Is the tech industry sexist?
There is a clear consensus that higher level and higher paid jobs are being filled by men, leaving roles in marketing, PR and HR being filled predominantly by women. Despite women making up 59% of the total workforce, there is an average of only 30% of the workforce in major tech companies. But why are women not reaching for higher level/paid jobs?
According to a recent survey, 73% of workers in the tech industry believe the industry is sexist. Many women feel as if they can’t reach for higher level jobs from a very early age. This may be due to the negative stereotypes about a girl’s technical ability, which then influences certain careers not being in their reach.

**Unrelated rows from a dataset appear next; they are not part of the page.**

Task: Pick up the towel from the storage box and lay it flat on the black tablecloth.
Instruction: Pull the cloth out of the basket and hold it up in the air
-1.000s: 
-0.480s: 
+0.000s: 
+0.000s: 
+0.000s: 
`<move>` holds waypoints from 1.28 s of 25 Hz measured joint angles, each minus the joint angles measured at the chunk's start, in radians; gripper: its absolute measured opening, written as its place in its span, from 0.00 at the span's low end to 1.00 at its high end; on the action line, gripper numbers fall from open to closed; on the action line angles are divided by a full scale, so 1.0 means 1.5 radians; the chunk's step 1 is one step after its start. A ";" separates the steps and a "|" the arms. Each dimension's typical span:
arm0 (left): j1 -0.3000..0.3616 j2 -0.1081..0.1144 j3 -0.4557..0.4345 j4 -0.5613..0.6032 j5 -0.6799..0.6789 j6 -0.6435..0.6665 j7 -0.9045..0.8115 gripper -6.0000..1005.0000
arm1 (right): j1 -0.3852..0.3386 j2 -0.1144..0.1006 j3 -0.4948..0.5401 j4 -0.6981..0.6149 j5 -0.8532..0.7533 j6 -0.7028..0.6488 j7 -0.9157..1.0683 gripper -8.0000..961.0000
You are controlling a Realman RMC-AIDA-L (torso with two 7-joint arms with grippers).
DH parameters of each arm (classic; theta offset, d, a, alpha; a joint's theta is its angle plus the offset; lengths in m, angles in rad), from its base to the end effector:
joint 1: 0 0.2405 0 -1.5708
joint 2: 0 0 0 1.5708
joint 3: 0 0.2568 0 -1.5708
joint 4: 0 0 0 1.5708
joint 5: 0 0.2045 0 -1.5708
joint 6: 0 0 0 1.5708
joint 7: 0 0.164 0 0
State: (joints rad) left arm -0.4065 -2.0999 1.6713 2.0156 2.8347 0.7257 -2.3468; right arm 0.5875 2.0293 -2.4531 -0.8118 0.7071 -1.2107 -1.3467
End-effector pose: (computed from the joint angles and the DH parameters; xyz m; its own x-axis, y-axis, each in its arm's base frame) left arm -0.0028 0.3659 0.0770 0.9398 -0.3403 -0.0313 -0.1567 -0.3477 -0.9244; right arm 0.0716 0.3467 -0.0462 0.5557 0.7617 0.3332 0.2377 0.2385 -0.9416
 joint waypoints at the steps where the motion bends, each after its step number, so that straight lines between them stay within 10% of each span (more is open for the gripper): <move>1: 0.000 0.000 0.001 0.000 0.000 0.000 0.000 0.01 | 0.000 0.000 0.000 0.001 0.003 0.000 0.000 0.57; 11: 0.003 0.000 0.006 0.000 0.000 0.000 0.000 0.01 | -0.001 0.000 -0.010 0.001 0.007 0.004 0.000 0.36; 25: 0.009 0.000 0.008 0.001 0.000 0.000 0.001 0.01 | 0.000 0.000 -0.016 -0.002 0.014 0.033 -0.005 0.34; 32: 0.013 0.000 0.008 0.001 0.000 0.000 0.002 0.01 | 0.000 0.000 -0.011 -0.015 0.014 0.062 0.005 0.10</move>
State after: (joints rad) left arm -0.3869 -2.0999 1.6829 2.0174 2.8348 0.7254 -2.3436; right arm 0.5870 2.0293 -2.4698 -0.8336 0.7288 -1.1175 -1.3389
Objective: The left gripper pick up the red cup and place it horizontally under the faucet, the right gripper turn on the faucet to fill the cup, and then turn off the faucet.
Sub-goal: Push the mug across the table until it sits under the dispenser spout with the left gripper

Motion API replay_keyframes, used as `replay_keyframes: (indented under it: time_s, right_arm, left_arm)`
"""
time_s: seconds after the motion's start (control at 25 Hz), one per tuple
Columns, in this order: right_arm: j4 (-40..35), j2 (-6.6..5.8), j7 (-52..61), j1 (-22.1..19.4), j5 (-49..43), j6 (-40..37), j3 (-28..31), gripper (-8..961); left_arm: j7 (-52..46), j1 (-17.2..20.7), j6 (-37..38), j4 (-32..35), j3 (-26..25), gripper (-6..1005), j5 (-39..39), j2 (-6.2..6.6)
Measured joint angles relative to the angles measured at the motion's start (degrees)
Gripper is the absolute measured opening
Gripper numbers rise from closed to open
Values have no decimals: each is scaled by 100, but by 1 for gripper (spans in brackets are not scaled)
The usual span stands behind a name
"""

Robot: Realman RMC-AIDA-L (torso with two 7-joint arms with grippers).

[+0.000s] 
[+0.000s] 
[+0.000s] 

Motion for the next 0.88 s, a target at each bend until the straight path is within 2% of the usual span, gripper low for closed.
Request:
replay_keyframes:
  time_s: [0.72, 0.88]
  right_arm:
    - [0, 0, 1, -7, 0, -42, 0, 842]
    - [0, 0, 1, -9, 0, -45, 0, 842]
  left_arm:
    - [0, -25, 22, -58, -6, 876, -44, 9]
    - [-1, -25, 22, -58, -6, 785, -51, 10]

Ultimately, this may be due to two things:
1. Gender stereotypes – From a very early age, girls are conditioned to thinking that boys are better at science and maths. This results in girls being discouraged from studying STEM subjects and go on to predominantly studying humanities
2. Lack of talent pool – Due to less women studying STEM subjects, employers have a gender biased talent pool that they are able to recruit from, further adding to the cycle of female discouragement
Why organisations need women
In the wider schemes of things, having a small pool of women in your organisation will prove detrimental. This is a direct result of there being less women to influence product development or any high-level business strategy. This can massively hinder the progression of a business as there is less of a chance for women to influence a businesses’ development or direction. For a company to succeed, they must have a workforce with different opinions, different backgrounds and different genders. Only then will they be able to truly understand their markets and their audiences.

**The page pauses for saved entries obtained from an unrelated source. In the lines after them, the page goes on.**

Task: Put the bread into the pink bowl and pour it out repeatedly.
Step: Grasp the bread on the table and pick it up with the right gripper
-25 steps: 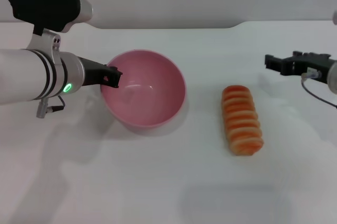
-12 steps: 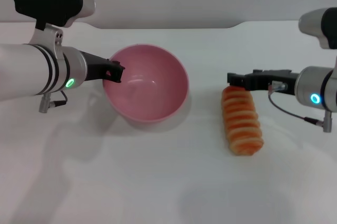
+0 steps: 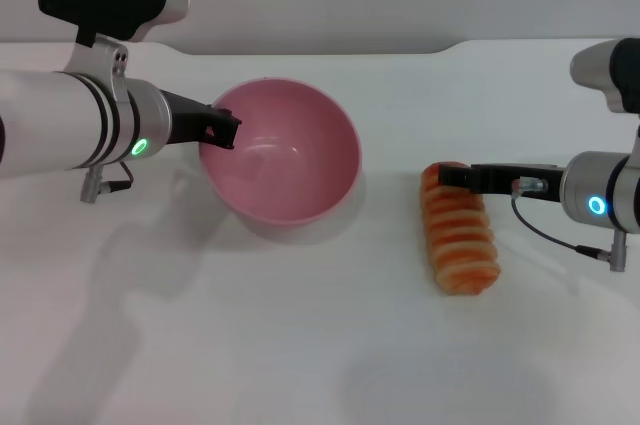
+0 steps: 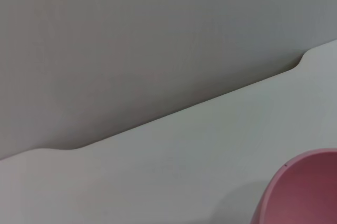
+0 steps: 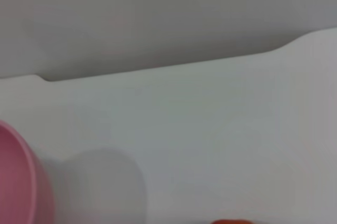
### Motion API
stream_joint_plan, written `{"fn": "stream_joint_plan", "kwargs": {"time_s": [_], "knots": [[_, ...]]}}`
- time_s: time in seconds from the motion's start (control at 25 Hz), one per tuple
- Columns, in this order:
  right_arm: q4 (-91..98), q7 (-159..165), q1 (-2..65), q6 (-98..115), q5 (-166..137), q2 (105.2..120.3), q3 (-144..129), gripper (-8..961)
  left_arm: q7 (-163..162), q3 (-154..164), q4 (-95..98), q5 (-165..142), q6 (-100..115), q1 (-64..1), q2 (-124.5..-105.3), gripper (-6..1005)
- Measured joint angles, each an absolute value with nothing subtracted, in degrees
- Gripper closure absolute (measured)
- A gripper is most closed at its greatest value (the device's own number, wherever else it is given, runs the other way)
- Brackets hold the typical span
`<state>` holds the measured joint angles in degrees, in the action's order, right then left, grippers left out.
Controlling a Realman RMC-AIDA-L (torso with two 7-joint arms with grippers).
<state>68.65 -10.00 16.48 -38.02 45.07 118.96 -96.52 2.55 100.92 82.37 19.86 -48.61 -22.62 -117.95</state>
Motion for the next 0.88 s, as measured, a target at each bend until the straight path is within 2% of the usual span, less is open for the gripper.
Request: {"fn": "stream_joint_plan", "kwargs": {"time_s": [0.32, 0.72, 0.88], "knots": [[64.8, -10.0, 19.2, -37.9, 45.1, 119.02, -97.1, 276, 2.6, 100.9, 82.4, 19.9, -48.6, -22.9, -117.87, 951], [64.5, -13.3, 19.5, -38.1, 45.2, 118.87, -97.4, 279, 2.6, 100.9, 82.4, 19.9, -48.6, -22.7, -117.86, 951], [64.6, -15.0, 19.3, -38.0, 45.2, 118.93, -97.4, 406, 2.6, 101.1, 82.4, 19.9, -48.6, -22.8, -117.89, 951]]}}
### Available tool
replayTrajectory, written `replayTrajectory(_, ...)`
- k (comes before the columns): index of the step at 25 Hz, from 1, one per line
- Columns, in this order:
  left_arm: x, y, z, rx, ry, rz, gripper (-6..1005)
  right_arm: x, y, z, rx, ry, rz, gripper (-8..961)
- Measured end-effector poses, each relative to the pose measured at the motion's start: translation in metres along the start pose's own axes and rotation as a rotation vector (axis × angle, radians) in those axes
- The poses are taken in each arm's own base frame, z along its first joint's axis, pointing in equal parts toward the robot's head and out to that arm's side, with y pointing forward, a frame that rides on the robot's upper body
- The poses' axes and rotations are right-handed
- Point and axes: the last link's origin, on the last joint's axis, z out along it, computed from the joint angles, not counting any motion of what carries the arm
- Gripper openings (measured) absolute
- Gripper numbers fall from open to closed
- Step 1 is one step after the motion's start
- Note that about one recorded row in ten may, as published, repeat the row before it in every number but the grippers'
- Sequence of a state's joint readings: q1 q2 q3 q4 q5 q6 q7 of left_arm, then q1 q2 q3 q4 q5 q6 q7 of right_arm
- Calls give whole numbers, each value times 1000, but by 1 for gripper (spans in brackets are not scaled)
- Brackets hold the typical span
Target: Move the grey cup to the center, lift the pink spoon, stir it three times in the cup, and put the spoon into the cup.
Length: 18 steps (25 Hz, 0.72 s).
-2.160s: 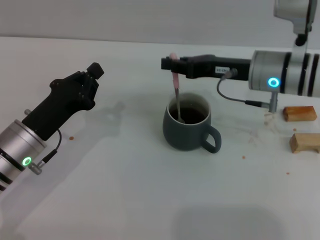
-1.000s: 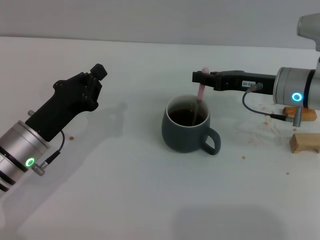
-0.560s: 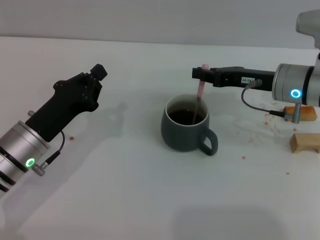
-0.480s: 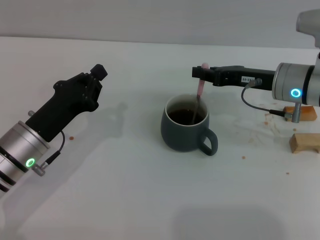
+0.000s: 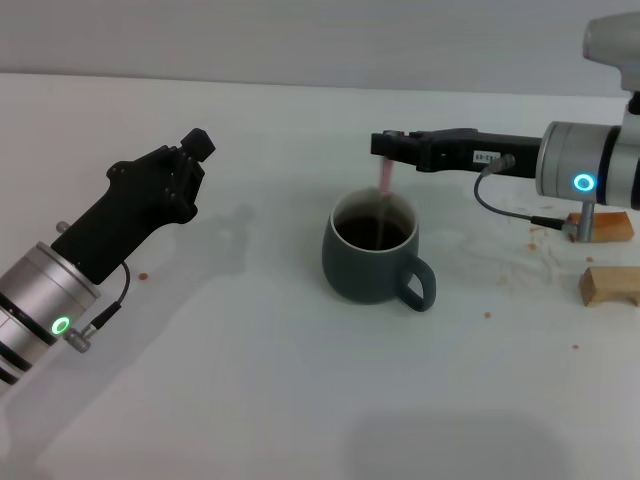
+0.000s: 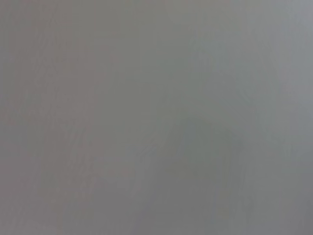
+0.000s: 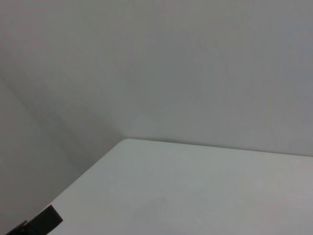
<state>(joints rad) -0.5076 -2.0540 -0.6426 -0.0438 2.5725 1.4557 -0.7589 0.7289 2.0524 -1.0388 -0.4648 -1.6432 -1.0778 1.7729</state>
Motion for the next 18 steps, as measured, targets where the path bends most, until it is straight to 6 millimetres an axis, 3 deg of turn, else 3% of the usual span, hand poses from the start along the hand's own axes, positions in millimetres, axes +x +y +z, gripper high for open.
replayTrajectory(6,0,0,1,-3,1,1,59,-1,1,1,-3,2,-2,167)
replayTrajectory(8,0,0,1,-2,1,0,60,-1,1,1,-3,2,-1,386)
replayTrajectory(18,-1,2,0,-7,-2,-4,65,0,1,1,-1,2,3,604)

With technology coming into place which promises to hire and talent-manage, there is now the potential to create gender equality in the workplace. However, have we been promised too much?
Given that we know that AI is continuing to grow, it’s incredibly important that the people who build them reflect the population. Currently, many AI applications still involve humans and are not fully autonomous. Essentially, this suggests that it is vital that those who are handling these AI systems are made aware of the issues that are a relevant to the diverse set of users that use these systems.

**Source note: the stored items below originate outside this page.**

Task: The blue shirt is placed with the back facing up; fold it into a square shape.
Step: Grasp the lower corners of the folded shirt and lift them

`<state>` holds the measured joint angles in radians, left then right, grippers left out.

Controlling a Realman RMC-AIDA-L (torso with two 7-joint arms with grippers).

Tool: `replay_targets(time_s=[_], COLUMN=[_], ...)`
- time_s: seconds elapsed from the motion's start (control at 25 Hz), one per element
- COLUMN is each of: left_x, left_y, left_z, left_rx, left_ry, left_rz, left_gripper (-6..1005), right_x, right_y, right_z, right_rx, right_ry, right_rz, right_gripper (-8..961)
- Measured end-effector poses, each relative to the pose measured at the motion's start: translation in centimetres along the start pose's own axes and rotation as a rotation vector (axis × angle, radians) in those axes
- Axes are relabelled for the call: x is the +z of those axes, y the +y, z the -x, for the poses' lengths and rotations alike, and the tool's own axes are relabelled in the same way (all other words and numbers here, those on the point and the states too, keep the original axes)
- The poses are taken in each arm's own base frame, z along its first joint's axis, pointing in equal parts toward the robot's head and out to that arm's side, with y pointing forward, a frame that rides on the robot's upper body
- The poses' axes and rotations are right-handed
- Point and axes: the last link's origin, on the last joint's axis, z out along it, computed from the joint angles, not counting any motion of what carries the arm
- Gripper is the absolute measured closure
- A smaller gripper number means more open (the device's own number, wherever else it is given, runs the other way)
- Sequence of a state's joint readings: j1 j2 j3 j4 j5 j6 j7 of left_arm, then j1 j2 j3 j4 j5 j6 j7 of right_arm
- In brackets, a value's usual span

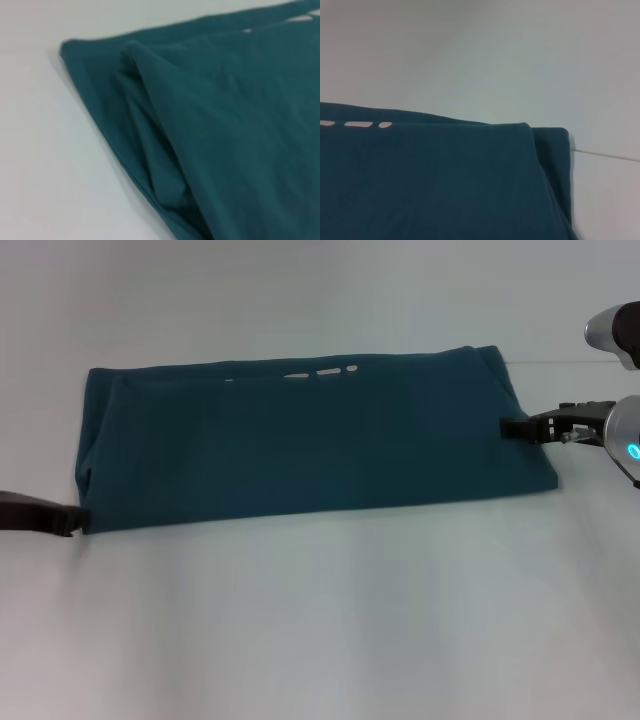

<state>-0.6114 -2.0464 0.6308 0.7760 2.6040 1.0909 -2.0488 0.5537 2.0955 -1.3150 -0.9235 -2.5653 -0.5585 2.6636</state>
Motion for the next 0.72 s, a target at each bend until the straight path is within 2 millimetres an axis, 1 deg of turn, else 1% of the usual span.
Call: replay_targets(time_s=[0.12, 0.36, 0.52, 0.72], left_x=[-0.1, -0.1, 0.1, 0.0], left_y=[0.0, 0.4, 0.8, 0.8], left_z=[-0.2, -1.4, -1.7, -2.0], left_rx=[0.003, 0.046, 0.063, 0.064], left_ry=[0.006, 0.007, -0.002, -0.009], left_rz=[0.000, 0.014, 0.023, 0.025], left_gripper=[944, 933, 836, 698], right_x=[0.0, 0.1, 0.3, 0.5], right_y=[0.0, -0.2, -0.4, -0.4], right_z=[0.0, -0.3, -0.5, -0.2], right_rx=[-0.001, 0.007, 0.011, 0.011], right_ry=[0.000, 0.003, 0.006, -0.002], right_rz=[0.000, -0.007, -0.013, -0.017], right_gripper=[39, 38, 38, 38])
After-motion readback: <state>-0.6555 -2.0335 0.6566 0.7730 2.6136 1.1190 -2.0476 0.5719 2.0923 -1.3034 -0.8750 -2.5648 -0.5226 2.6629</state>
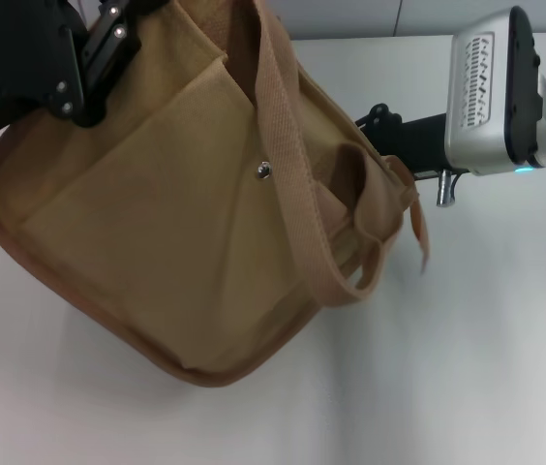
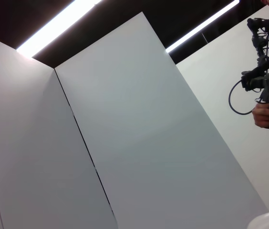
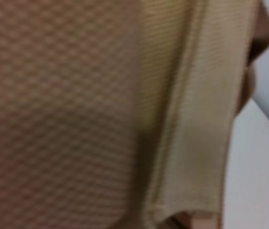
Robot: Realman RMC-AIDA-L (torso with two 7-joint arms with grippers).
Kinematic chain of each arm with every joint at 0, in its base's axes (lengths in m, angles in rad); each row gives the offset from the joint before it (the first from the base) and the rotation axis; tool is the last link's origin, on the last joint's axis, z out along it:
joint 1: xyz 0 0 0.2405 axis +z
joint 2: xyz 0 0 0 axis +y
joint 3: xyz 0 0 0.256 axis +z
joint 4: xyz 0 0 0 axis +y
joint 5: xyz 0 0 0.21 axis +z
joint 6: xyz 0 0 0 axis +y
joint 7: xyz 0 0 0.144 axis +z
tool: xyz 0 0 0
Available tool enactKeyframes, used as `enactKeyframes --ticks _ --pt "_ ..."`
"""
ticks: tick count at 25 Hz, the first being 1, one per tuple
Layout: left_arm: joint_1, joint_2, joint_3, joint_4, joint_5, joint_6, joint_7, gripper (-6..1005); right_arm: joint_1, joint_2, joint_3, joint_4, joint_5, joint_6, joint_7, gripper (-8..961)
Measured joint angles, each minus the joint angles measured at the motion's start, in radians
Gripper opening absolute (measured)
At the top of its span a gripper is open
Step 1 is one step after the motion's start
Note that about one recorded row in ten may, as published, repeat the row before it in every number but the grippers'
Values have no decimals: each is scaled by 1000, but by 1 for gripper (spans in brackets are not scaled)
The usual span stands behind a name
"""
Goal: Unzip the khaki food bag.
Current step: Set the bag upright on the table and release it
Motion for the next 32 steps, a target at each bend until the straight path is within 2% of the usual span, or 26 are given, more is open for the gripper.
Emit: enactKeyframes --ticks 6,12,17,25,28,32 --pt "1 -2 0 -6 -2 -12 2 112 -38 -3 29 -64 3 -72 -24 244" --pt "1 -5 8 -60 -22 -20 38 113 -55 -4 205 -99 50 -172 -15 64" --pt "-4 -9 27 -154 -28 -19 96 114 -57 -5 348 -103 113 -209 33 34" --pt "-41 -14 91 -438 -42 -34 325 116 -60 -5 404 -129 189 -205 91 -1" --pt "-44 -14 93 -485 -43 -36 367 116 -62 -5 428 -137 205 -204 109 0" --pt "-33 -14 86 -487 -44 -15 370 117 -64 -10 447 -136 203 -203 130 -1"
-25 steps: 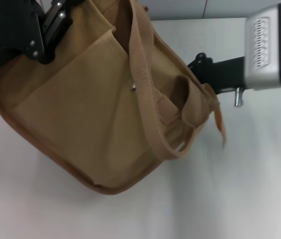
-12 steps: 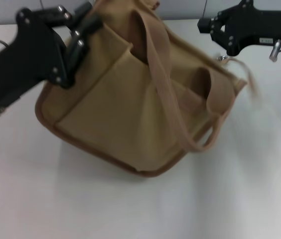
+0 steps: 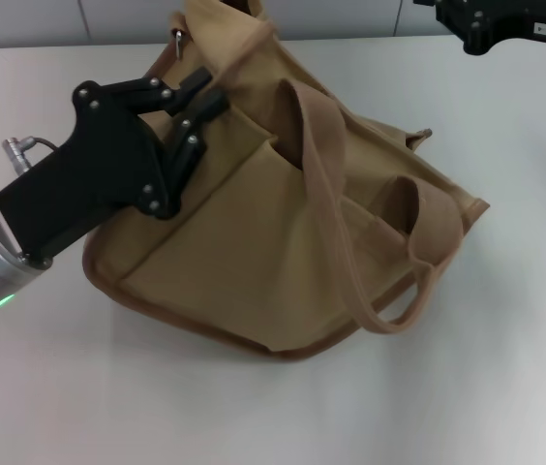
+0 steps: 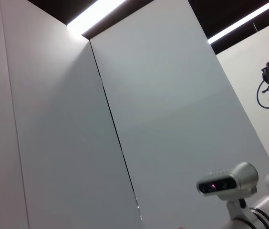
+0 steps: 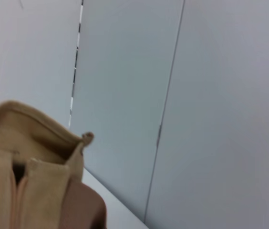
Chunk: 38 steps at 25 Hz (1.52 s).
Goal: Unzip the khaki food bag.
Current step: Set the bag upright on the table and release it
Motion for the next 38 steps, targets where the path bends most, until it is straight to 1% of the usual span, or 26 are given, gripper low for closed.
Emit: enactKeyframes --ticks 1,2,3,4,5,7,8,10,14,17,19,21,23,25,27,29,32,36,38 --pt "3 0 -3 2 -2 4 -1 117 0 -6 1 6 -6 2 4 -1" --pt "8 2 -6 5 -8 9 -6 118 0 -22 1 15 -23 7 11 0" --pt "11 4 -7 5 -14 11 -7 118 0 -22 1 15 -23 7 11 0" --pt "15 6 -7 5 -19 13 -9 118 0 -41 -3 15 -60 3 37 0" --pt "23 7 -7 8 -26 15 -9 118 0 -41 -3 15 -60 3 37 19" --pt "39 7 -8 16 -36 16 -9 119 0 -59 -14 7 -120 -9 65 58" --pt "43 7 -8 19 -39 17 -9 119 0 -65 -19 0 -157 -18 71 77" --pt "53 7 -9 24 -48 20 -10 119 1 -69 -26 -16 -225 -40 71 116" --pt "60 9 -9 32 -61 24 -14 120 9 -65 -31 -71 -366 -141 66 184" --pt "59 9 -9 33 -62 25 -14 121 22 -64 -43 -110 -421 -202 65 234" --pt "55 9 -9 33 -62 24 -14 121 27 -58 -72 -141 -442 -205 67 268" --pt "53 10 -9 33 -62 23 -14 122 31 -45 -112 -165 -469 -180 73 302" --pt "51 11 -9 33 -62 22 -14 122 41 -27 -140 -178 -504 -156 73 530" --pt "50 11 -9 33 -62 21 -14 122 55 -5 -154 -183 -541 -132 68 534" --pt "50 11 -9 33 -63 19 -15 123 61 5 -171 -188 -547 -115 56 537" --pt "50 11 -9 33 -63 18 -16 123 61 8 -215 -192 -533 -89 50 541" --pt "50 11 -9 33 -63 17 -16 124 62 8 -294 -187 -523 -34 52 520" --pt "50 12 -10 33 -65 17 -16 125 48 13 -403 -172 -512 85 51 493" --pt "50 12 -10 33 -65 17 -17 125 34 14 -449 -166 -482 142 40 479"
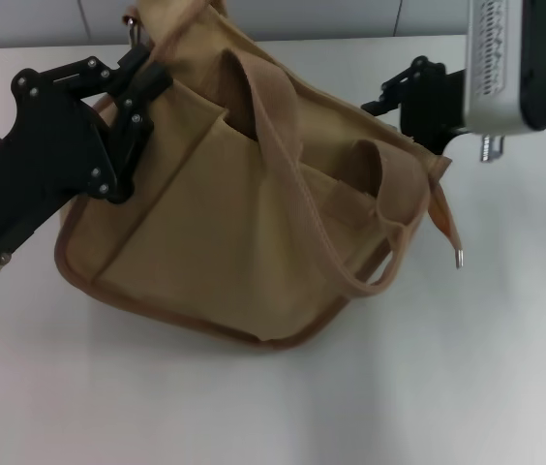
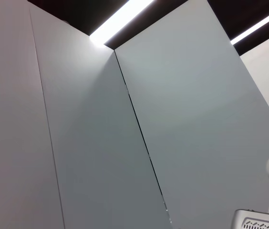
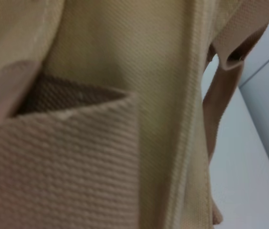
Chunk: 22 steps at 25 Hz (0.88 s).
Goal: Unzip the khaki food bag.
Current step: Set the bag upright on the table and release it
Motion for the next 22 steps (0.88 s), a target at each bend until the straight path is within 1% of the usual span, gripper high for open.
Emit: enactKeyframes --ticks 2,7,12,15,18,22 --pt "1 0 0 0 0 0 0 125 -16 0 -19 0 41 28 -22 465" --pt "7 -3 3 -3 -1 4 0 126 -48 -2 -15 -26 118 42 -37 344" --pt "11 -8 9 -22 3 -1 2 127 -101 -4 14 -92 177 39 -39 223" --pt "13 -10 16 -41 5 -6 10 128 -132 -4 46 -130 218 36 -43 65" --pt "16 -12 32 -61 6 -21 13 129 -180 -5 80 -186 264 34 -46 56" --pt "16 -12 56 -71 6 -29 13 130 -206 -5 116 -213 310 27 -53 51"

The first step to create gender equality in this industry is to acknowledge that there’s a problem. Initiatives such as Tech She Can have broken into the scene, an industry charter created to increase the number of women working in technology.
It aims to empower women and equip them with the tools they need to pursue careers in tech. Waiting until women are entering the workforce is simply too late. We need to take action to inspire girls to consider technology roles while they are still at school. This is exactly what Tech She Can aspires to achieve.
Action is vital. We all have the responsibility to force change. From sharing best practice, creating female role models, and tackling stereotypes to promote gender equality in all industries – everyone has the opportunity to make a difference.